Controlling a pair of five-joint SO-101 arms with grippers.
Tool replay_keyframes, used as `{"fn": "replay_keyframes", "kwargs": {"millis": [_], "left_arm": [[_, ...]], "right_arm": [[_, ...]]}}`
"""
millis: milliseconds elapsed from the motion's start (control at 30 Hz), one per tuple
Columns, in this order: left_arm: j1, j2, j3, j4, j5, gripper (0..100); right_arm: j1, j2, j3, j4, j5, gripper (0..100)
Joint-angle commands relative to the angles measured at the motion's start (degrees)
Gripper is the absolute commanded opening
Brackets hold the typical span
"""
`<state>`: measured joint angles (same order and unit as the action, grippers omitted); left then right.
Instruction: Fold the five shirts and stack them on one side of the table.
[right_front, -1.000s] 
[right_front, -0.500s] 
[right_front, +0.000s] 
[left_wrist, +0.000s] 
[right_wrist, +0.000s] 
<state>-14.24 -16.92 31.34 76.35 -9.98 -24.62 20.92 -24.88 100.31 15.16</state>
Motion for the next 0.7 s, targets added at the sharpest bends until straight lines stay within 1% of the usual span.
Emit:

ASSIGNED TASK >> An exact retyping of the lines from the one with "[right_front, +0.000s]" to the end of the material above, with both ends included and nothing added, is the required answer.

ANSWER SPACE >>
[right_front, +0.000s] 
[left_wrist, +0.000s] 
[right_wrist, +0.000s] 
<state>-14.24 -16.92 31.34 76.35 -9.98 -24.62 20.92 -24.88 100.31 15.16</state>
Motion for the next 0.7 s, targets added at the sharpest bends until straight lines stay within 1% of the usual span.
Emit:

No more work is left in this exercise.